On Mon, Mar 8, 2010 at 9:43 PM, Peter Hutterer <peter.hutte...@who-t.net>wrote:

> On Mon, Mar 08, 2010 at 12:16:00PM -0600, Chris Bagwell wrote:
> > Have we verified yet if these ISDV4 devices return 2 sizes of packets?
> >  The logic in isdv4Parse() reads to me like it must or else your only
> > going to be able to parse pen data or touch data but not both.
> >
> > This development branch changes things so that packet size is only
> > computed in isdv4GetRanges().  Because of order of checks, its going
> > to prefer length of touch packets.  This means your only going to
> > execute touch (finger) logic in isdv4Parse(); even in the case of pen
> > packets.
> >
> > Assuming pen packets are length 9 and touch length 5 for Thomas's
> > device, I think that has side affect of throwing away roughly every
> > other pen packet... and thus the resolution issue.  But if this is the
> > case, I'm surprised that touch packets are close enough to pen packets
> > to get any movement.
>
> I think I may have it now, thanks much for the pointers. The patch is
> attached but it also needs a revert of the "Remove superfluous
> packet-length
> assignment" patch on the isdv4 branch.
>
> I'm a bit confused though, in the original code, all data was read into a
> buffer, then the first byte of this buffer was checked and the
> packet length decided on. Then the code would read as many packets as
> viable
> from this buffer, until the remainder was < pktlen. I'm a bit confused on
> how this code handled packets on different lengths though since it'd always
> check the first byte in the buffer, never of the actual packet.
>

A valid data packet has one of the following format:

Pen:

1 x x x x x x x
0 x x x x x x x  (seven  more bytes of this format)

1FGT
1 x x x x x x x
0 x x x x x x x (three  more bytes of this format)

2FGT
1 x x x x x x x
0 x x x x x x x (eleven  more bytes of this format)

So, you need to decide what kind of data you are getting to set the pktlen
first.  Then, verify the packet with first bit of the first byte, it has to
be 1.  If it is correct, read the next pktlen-1 bytes, all first bits have
to be 0.  If not, start a new round of validation process with the next byte
that the first bit equals to 1.  If there is not enough bytes in the packet,
keep it for the next read and wait for the next packet to come.

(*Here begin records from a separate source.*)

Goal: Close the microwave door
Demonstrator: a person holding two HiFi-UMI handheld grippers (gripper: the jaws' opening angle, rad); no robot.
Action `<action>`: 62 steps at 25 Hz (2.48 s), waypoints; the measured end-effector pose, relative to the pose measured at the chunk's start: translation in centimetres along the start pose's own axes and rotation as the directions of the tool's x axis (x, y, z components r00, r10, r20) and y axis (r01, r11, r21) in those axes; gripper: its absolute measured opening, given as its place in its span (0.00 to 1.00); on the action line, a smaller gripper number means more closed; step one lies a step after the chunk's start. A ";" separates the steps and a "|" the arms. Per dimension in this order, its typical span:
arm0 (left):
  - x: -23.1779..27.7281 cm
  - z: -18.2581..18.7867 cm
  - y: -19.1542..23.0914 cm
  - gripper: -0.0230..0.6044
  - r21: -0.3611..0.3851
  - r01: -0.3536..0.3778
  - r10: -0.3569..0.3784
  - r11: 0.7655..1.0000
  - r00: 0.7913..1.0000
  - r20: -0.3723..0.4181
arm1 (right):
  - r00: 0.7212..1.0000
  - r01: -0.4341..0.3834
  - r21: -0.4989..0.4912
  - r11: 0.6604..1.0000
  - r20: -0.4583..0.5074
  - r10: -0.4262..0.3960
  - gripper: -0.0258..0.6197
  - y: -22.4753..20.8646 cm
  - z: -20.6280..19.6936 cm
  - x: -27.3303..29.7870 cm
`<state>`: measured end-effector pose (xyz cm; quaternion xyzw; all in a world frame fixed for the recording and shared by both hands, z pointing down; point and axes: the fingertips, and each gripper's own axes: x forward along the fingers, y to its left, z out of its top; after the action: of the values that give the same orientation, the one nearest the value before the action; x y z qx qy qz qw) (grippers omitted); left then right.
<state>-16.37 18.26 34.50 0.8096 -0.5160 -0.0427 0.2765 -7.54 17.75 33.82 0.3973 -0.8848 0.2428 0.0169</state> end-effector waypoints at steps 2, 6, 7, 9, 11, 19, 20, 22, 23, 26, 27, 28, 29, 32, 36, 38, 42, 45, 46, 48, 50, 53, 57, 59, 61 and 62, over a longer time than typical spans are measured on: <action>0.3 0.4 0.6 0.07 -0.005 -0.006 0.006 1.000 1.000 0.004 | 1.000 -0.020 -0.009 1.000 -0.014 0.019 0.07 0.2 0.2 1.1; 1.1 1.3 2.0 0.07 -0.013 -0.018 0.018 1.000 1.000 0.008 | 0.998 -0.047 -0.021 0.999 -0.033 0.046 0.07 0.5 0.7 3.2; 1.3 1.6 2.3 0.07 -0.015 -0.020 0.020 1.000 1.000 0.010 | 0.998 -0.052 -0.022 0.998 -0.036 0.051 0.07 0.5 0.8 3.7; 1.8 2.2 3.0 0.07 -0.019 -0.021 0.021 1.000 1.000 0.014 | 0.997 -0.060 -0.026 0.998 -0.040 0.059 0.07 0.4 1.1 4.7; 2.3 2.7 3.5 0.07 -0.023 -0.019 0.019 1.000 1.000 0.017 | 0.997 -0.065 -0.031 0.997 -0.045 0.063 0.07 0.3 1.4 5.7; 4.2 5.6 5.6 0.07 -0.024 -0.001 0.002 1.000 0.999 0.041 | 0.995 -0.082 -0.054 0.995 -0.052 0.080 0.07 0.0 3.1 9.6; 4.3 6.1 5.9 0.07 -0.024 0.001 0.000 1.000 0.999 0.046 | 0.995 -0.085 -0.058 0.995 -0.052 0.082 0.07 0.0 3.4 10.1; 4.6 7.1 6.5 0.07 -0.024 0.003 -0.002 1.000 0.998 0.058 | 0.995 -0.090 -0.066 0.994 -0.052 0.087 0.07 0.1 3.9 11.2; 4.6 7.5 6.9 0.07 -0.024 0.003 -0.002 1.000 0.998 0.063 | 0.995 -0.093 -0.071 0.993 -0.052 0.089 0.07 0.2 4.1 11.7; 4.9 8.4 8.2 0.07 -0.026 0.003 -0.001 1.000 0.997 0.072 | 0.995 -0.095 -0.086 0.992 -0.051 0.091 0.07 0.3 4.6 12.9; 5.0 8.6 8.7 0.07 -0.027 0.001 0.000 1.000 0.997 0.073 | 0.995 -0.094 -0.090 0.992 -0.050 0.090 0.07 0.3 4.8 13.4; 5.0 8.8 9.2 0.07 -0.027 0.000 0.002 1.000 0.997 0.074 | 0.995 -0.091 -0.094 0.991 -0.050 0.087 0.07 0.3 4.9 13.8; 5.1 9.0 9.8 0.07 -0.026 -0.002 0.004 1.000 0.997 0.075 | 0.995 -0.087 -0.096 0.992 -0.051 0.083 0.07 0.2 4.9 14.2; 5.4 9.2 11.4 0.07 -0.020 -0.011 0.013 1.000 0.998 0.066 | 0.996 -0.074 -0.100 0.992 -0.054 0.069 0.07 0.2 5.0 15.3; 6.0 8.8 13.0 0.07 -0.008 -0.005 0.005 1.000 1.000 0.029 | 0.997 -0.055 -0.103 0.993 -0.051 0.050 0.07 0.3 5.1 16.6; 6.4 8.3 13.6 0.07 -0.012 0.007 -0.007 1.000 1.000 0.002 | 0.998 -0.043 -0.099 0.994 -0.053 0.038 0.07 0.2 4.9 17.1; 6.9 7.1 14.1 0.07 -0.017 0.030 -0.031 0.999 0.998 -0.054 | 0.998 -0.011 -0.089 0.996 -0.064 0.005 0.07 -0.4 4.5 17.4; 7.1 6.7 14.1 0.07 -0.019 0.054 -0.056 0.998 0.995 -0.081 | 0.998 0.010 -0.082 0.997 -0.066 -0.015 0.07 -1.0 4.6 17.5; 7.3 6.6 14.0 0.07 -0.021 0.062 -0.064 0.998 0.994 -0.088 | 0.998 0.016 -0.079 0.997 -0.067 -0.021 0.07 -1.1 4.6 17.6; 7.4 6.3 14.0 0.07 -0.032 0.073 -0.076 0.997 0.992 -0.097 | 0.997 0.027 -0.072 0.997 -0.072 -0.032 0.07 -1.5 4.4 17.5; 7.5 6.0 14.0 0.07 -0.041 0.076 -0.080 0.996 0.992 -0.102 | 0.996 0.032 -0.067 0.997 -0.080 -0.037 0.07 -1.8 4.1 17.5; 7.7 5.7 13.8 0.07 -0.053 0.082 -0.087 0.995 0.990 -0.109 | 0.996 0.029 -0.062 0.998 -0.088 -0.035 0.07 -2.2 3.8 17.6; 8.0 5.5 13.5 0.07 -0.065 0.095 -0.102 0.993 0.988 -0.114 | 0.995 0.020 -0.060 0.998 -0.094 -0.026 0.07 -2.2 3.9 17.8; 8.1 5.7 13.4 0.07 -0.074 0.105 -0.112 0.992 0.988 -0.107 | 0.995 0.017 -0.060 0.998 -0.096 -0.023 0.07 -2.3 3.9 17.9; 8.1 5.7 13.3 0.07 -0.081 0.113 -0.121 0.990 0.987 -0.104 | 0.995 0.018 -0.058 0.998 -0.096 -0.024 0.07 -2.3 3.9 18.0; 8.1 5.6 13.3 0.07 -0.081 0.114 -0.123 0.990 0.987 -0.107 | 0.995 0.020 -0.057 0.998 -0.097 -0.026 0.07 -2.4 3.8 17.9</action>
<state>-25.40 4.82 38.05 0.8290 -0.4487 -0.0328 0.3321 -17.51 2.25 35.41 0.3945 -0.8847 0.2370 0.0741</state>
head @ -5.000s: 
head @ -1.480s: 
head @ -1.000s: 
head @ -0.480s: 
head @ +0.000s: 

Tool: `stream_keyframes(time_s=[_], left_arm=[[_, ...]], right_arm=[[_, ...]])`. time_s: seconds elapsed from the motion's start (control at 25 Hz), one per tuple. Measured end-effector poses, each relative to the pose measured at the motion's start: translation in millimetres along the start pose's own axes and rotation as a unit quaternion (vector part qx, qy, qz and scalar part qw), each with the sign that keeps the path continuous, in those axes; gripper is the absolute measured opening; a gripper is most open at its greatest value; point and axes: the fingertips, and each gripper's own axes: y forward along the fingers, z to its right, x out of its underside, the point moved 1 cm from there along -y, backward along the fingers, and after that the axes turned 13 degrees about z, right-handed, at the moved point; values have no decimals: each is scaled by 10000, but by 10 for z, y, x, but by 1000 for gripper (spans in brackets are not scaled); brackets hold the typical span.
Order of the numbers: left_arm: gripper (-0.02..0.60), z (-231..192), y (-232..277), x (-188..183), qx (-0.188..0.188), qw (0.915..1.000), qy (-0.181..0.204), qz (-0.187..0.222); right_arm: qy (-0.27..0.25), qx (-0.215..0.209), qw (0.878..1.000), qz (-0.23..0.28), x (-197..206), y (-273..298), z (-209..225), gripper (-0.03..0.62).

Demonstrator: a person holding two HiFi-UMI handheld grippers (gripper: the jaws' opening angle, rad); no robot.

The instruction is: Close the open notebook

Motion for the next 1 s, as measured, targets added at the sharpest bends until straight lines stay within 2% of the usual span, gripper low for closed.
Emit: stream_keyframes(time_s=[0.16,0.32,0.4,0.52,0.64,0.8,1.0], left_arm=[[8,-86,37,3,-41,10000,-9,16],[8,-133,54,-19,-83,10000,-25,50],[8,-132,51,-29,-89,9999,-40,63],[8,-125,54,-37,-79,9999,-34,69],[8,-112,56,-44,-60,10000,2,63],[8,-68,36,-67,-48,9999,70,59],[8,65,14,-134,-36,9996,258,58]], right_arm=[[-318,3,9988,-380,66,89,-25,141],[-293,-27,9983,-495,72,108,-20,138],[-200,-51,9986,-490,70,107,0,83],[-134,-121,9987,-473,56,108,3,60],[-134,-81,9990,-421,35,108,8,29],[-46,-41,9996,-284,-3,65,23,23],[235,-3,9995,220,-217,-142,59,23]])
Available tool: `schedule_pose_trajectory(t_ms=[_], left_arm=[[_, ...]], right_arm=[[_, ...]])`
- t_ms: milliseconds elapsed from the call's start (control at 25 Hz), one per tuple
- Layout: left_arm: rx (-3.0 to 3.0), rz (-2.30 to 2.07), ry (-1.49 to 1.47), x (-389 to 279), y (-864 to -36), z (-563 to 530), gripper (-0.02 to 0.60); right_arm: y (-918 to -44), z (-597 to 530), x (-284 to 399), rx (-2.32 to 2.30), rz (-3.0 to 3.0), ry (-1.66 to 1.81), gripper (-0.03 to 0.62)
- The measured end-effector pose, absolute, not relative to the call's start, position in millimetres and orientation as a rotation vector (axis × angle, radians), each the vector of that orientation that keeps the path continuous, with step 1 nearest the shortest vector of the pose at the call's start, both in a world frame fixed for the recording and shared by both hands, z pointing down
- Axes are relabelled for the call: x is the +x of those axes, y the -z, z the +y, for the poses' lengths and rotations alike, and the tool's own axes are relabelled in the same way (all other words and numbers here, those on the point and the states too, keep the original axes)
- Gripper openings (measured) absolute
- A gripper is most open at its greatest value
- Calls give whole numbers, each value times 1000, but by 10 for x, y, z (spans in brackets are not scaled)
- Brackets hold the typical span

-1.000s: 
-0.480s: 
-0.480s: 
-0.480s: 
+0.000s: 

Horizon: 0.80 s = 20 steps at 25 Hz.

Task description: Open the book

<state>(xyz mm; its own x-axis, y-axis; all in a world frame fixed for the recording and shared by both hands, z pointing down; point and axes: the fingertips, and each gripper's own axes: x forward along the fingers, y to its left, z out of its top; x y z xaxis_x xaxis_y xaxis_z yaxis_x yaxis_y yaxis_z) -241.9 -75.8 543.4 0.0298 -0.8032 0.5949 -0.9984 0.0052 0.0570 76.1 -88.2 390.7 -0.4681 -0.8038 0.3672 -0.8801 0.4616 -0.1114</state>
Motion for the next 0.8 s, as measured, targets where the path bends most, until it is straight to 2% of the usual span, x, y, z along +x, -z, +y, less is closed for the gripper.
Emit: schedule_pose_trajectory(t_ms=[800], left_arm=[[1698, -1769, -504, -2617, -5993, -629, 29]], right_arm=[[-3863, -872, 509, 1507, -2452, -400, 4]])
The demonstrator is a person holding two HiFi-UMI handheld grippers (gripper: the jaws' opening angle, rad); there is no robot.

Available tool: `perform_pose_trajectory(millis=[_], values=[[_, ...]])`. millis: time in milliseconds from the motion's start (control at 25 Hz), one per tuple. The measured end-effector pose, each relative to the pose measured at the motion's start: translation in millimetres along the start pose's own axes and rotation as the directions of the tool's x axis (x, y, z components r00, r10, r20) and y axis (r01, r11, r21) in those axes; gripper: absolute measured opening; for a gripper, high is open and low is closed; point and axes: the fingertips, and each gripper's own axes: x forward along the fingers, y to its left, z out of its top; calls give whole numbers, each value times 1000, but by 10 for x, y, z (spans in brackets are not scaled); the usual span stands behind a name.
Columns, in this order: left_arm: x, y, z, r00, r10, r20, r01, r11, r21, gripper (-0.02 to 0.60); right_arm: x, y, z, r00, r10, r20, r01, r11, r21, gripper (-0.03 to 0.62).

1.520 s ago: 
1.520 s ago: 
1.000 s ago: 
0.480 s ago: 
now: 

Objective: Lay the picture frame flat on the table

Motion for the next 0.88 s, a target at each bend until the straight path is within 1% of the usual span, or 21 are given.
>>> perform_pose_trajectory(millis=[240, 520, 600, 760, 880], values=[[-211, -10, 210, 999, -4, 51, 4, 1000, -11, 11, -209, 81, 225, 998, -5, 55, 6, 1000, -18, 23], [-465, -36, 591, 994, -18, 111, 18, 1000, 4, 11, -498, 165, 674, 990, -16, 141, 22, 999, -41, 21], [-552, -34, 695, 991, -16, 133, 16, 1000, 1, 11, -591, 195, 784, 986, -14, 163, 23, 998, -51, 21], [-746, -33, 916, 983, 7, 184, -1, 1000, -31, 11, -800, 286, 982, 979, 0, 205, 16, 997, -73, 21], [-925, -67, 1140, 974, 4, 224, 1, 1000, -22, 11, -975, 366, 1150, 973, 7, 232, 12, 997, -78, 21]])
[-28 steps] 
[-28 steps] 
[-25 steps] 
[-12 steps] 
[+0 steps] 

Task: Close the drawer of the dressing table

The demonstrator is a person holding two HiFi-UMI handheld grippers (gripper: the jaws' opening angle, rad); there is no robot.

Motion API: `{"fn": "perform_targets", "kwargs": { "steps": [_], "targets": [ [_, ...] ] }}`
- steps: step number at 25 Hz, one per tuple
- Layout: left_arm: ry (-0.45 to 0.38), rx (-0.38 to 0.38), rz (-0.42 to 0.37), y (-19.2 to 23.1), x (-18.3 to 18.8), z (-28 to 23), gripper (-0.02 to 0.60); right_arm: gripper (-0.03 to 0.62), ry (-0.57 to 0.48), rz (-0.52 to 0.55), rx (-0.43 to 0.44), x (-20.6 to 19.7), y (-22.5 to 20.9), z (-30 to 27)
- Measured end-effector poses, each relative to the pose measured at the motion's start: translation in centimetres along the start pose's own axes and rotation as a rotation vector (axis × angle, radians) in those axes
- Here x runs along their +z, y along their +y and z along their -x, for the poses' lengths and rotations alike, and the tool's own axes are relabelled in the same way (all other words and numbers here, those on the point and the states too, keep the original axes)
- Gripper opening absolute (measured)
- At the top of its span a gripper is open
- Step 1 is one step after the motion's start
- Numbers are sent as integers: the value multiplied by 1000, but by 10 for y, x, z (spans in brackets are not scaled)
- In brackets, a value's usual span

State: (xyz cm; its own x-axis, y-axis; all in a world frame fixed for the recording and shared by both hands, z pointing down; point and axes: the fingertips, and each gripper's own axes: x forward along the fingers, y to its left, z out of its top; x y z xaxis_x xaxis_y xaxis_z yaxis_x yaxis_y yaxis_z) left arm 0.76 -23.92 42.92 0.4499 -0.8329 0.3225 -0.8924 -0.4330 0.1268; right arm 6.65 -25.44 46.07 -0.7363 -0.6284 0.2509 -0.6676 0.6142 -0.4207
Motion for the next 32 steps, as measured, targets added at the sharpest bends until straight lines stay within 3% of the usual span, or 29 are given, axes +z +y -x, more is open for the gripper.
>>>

With the devel tree, I think the issue is with one line - that we only
> checked the first byte of the buffer as well but not of the data passed in.
> Given that each time we get data this is supposed to be a whole packet we
> can assume that the first byte contains the info we need. does this make
> sense?
>

You can  not assume there is always a whole packet.  You could get a partial
packet.  The first byte you get in a packet doesn't count.  The one that
starts with data[*]  & 0x80 != 0 counts the first valid byte of a data set.